Mozilla M12 Released
Cyrrin writes "M12 source is up on the Mozilla ftp site. Binary builds should be appearing RSN." I've been playing with the pre12 builds all week and let me just say wow. It's getting faster and more stable. It's really exciting to see it all come together and climb out of the vapor. The preferences dialog is really slow, but progressive page rendering is fast. Good job to everyone involved, and welcome to the home stretch.
Suprisingly it is pretty small. The packed-up nightly builds which include all of the .sos for browser (with debugging symbols!), mail, news, etc, plus a lot of images, scripts, and demo pages, are about a 5MB download.

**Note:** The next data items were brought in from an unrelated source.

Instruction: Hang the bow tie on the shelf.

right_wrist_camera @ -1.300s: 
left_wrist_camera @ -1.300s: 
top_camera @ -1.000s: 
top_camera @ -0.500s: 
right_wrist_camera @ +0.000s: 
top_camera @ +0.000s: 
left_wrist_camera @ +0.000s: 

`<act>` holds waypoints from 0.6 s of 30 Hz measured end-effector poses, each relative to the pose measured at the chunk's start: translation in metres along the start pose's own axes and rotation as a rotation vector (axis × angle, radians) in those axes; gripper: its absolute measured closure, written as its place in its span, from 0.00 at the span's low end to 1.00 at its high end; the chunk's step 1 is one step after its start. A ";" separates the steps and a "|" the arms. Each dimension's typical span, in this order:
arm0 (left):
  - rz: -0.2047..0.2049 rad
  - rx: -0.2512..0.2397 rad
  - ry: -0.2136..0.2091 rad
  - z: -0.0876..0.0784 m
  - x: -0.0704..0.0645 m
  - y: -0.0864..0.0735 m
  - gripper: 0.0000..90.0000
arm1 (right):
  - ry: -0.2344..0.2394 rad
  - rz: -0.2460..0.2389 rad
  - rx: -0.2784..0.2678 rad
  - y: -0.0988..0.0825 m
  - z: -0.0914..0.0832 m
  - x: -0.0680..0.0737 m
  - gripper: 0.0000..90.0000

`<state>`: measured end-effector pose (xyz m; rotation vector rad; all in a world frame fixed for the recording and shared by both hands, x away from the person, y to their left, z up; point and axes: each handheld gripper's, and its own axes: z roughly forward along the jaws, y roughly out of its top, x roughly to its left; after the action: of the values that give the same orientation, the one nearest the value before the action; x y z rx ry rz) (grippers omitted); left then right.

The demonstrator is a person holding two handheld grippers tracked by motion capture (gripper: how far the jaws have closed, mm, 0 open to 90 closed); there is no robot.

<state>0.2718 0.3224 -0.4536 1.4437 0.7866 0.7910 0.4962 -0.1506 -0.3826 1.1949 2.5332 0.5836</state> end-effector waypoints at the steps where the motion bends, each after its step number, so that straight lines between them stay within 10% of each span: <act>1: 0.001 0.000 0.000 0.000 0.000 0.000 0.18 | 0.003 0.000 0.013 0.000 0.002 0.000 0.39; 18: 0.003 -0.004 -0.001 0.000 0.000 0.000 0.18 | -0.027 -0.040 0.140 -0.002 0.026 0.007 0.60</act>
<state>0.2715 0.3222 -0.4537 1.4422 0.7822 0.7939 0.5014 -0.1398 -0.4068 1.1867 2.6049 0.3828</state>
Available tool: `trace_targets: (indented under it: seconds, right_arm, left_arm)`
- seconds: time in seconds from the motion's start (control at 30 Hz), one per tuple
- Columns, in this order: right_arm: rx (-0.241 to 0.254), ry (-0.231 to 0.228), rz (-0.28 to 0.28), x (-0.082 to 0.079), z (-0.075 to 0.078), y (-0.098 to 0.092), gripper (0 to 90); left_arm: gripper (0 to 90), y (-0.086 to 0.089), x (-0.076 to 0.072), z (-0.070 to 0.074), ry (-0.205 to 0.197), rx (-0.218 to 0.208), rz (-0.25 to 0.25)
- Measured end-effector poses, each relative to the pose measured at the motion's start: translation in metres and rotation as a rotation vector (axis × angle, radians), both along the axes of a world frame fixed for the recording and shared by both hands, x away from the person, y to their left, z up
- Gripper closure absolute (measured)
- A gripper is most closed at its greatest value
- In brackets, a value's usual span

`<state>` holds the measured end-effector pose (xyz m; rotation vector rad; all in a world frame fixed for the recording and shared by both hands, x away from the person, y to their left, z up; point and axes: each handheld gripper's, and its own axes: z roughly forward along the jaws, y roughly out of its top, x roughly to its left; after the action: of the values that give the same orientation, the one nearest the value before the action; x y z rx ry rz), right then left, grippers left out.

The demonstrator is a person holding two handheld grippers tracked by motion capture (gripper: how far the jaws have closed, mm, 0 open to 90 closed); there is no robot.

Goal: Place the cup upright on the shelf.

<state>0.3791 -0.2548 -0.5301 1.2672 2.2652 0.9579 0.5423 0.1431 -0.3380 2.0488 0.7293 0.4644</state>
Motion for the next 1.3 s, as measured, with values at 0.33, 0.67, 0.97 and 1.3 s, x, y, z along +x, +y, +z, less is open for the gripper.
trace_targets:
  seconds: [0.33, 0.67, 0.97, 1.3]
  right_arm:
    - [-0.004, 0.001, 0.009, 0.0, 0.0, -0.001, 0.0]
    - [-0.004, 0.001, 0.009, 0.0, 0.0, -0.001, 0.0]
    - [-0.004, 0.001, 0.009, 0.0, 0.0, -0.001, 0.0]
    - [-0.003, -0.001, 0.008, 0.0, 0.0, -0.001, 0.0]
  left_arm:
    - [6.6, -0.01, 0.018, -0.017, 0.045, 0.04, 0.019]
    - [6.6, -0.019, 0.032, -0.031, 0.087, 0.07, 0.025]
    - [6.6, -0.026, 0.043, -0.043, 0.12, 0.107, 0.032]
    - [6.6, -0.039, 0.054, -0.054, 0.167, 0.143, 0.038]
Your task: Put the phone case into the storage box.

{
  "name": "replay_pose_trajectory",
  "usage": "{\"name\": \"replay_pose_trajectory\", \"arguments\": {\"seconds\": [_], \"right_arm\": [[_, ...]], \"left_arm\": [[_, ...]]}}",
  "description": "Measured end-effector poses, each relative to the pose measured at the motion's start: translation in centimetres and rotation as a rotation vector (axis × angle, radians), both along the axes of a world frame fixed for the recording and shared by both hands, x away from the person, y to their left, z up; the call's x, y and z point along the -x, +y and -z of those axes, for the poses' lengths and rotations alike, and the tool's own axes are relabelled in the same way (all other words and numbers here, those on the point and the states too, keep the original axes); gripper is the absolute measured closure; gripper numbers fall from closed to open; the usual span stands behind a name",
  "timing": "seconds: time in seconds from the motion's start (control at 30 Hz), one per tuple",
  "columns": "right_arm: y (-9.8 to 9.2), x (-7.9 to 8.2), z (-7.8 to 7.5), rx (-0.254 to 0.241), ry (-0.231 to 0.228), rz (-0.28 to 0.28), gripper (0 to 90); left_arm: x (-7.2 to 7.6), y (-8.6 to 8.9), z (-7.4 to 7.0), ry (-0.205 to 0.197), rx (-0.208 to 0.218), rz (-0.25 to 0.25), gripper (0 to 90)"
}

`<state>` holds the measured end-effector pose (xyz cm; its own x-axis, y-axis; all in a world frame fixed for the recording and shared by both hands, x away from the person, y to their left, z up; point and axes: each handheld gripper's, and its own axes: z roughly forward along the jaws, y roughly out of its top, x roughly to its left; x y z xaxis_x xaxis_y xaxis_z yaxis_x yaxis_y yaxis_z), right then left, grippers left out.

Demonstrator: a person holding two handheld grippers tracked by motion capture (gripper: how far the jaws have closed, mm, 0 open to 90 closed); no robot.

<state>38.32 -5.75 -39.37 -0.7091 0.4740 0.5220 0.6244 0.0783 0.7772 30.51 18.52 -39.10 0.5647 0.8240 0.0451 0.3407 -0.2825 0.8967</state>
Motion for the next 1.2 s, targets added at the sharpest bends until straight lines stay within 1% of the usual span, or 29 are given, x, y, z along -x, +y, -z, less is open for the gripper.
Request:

Do a non-debug build, omit the mailnews libraries (leaving just the browser and some other stuf), and leave out all the demo images/html, and I think you're left with something pretty embeddable.
DNA just wants to be free...
Is it really helpful to post an announcement like this before it's entirely ready? Yes, the M12 source is up, but none of the binaries are yet, much less mirrored to other sites.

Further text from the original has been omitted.